Antipsychotics inhibit so much stuff it's tough to pinpoint exactly what it is. Certainly it isn't only dopamine.
And also, Zyprexa for anxiety is like treating asthma with chemotherapy.
I also suffered for many years due to antipsychotic use.
Have you tried low dose lithium and low dose tianeptine? They're the leading drugs on neurogenesis. They help the brain restore normal function by creating new cells.
I've used both and they were above all, my favorite medications.
Like I mentioned, dopamine isn't the only culprit. Zyprexa is a HUGE histamine inhibitor and it also destroys acetylcholine reuptake in the brain. Both of those are enormously responsible for stimulation and cognition, like dopamine.
You need to find a cocktail of drugs, supplements and exercise like mad if you want to restore brain function.
You can also try less abrasive stuff for dopamine. I believe a stimulant would be instantly helpful, however, your receptors would be killed further more overtime due to overstimulation.

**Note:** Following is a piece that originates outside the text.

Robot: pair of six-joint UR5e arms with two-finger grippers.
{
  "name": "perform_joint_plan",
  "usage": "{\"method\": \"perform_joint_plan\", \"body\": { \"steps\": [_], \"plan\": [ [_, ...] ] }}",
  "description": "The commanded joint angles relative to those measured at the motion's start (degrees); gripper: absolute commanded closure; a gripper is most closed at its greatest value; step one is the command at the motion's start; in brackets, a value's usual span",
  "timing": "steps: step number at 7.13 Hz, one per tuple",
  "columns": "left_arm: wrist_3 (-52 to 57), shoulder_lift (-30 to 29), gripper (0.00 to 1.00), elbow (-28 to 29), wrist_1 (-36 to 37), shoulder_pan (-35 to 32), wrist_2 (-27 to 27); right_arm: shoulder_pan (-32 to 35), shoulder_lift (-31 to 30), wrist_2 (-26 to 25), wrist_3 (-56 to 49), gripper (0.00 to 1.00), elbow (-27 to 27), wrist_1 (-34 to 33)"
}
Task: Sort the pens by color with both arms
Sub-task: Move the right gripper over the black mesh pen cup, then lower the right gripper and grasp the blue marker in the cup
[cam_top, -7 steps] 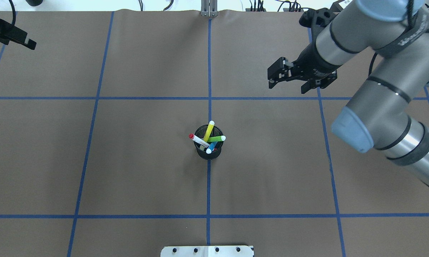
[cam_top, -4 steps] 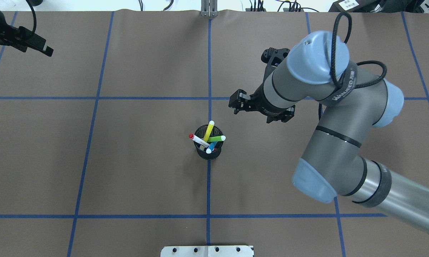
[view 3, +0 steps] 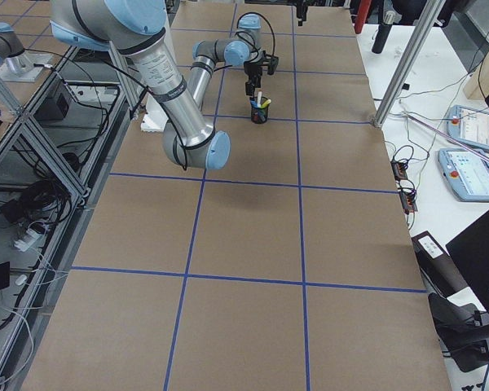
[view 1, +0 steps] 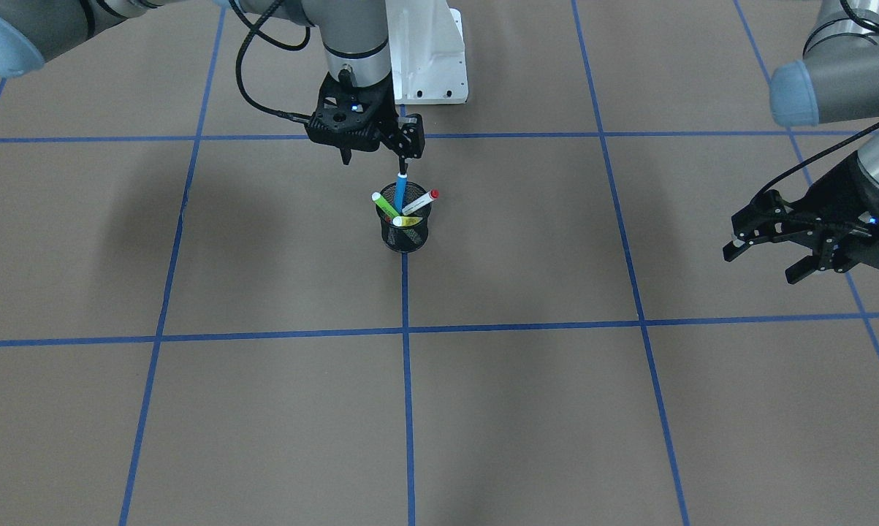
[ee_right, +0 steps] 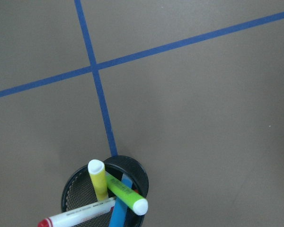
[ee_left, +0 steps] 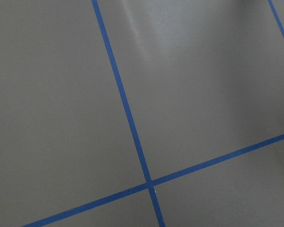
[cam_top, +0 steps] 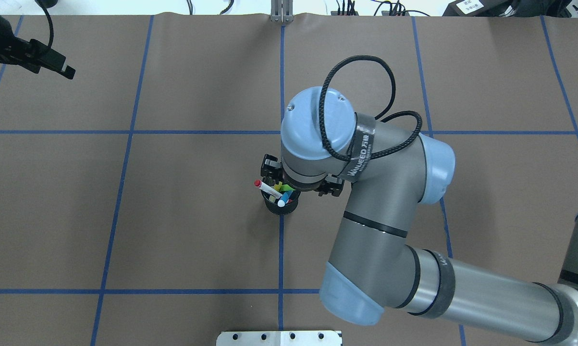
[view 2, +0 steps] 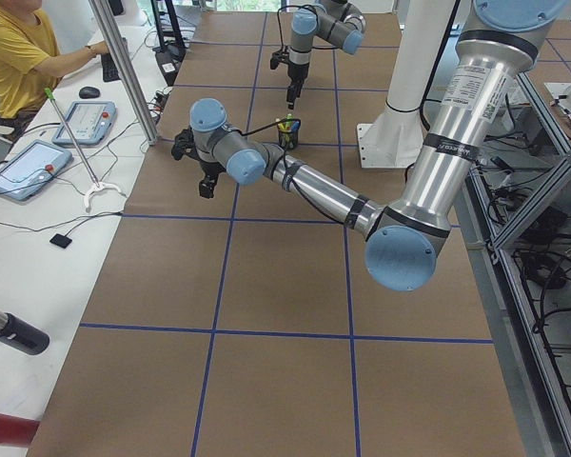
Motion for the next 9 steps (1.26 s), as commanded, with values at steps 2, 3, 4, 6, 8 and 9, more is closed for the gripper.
{"method": "perform_joint_plan", "body": {
  "steps": [2,3,4,6,8,9],
  "plan": [
    [0.17,0.06,0.00,0.02,0.02,0.00,0.00,-1.89,2.44,-0.63,-4.94,0.35,-3.40,-1.20],
    [0.08,0.06,0.00,0.02,0.02,0.00,0.00,-1.89,2.53,-0.63,-6.02,0.35,-4.45,-1.12],
    [0.00,0.06,0.00,-0.15,-0.07,0.00,0.00,-1.98,2.71,-0.37,-6.20,0.38,-5.59,-1.03],
    [-0.09,0.15,0.00,-0.06,-0.33,0.00,0.00,-2.24,3.32,-0.45,-10.15,0.45,-7.01,-0.85],
    [-0.09,0.33,0.00,-0.15,-0.42,0.00,0.00,-2.50,3.41,-0.45,-10.69,0.50,-7.89,-0.50],
    [-0.09,0.33,0.00,-0.15,-0.77,0.00,0.00,-2.59,3.50,-0.37,-10.78,0.50,-8.15,0.63]
  ]
}}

You should find ways of increasing acetylcholine, dopamine, norepinephrine and histamine, while keeping them not-stress-inducing, if you still suffer from anxiety.If you still suffer from anxiety, getting the glutamate system reduced (albeit this causes a very specific understimulation of it's own) and serotonin up (another big hit on stimulation, since "more serotonin = less dopamine and vice-versa".). Tianeptine does both, plus it helps frontal cortex dopamine a little.
To avoid overmedication and side effects, you could check supplements. many of them are at a pharmaceutical level, meaning they can cross the blood brain barrier for an specific effect.
There are also plant extracts that work much like medications, which can be way more effective than simple vitamins, sugars, aminoacids or hormones.
My current daily cocktail is:
600mg lithium, 500mg to 900mg phosphatydil choline, 1 gram l-tyrosine, 200mg 5-HTP, occasional 3mg to 25mg tianeptine. Benzos when necessary, as I am also an anxiety sufferer.
I'm guessing choline would really be helpful for you...
-- Thu May 08, 2014 10:02 pm --
Wrecked2 wrote:It's bull. They do not care. The right thing to do would be to say use Zyprexa as a last resort or try a safer drug first, not lie by omission "Don't introduce the issue".
Yes. Antipsychotics in general should be considered as last alternative. And when studies showing
brain shrinkage, you may wonder if they should be used at all. I guess for schizophrenia and psychosis theres not much alternative. But when it comes to anxiety, depression and so on.. its crazy to use them for that.
You are absolutely right... Antipsychotics are extremely harmful and should only be used, in high doses, in cases of schizophrenia or similar conditions or severe bipolar that didn't respond to mood stabilizers.
Antipsychotics create many, many problems for the entire organism with long term use. That was very easily observable since their invention.
When atypicals came out, it was also easy to see they were making a lot of people diabetic. Doctors still overlook that fact to this day. If you see what Zyprexa does to the insulin in your body, and you'd knew how HARMFUL that can be globally, you would never, ever take it, unless you had no alternative and you think your current problem is worse than that.
Alas, the general population has no access to that kind of information and doctors symply don't give a ###$.